Her current popularity transcends her ironic origin, however.  The century-old print has inspired generations of craftspeople, and creative variations on the Catrina theme in a variety of media have become a staple of Latin American art.  She has been loosely identified with Mictlancihuatl (also called Mictecacihuatl, the wife of death god Mictlantecuhtli), who oversaw the Aztecs’ Feasts of the Dead, observances which eventually syncretized with the Catholic holidays of All Saints’ and All Souls’ Days to become the Dia de los Muertos celebration we know today.  On the darker side of things, she even resembles the ominous figure of Santa Muerte (Holy Death), an unofficial folk saint who is venerated, often in secret, by the disenfranchised throughout Mexico and the Spanish-speaking US.  For her followers, the afterlife feels uncertain and intangible, but death itself remains a starkly immutable fact.  As Death’s personification, Santa Muerte (also called ‘La Flaca,’ or the Skinny Lady) can be petitioned to show mercy when the dreaded end at last arrives.

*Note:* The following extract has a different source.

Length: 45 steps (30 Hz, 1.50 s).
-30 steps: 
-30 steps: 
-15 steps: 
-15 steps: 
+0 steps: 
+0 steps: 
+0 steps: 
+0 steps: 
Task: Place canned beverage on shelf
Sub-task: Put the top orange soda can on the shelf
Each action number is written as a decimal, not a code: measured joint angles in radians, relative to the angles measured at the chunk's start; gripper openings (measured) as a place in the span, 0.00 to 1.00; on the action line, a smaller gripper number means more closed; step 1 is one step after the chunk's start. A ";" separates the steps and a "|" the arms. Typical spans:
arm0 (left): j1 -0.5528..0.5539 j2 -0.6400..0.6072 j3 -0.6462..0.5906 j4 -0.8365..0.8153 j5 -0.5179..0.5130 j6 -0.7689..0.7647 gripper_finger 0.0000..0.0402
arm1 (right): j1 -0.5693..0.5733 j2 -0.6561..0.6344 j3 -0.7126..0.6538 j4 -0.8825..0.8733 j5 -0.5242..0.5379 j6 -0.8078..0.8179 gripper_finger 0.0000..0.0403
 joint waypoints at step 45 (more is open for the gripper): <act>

José Posada’s old cartoon would seem to have tapped into something that resonates more deeply than the artist’s original socio-political intentions.  The image of the elegant skeleton speaks to our fundamental desire for our lives and our identities to continue on beyond the grave.  La Catrina’s post-mortem finery hints that maybe we can take it with us, after all— or at least come back once a year to enjoy everything we’ll miss.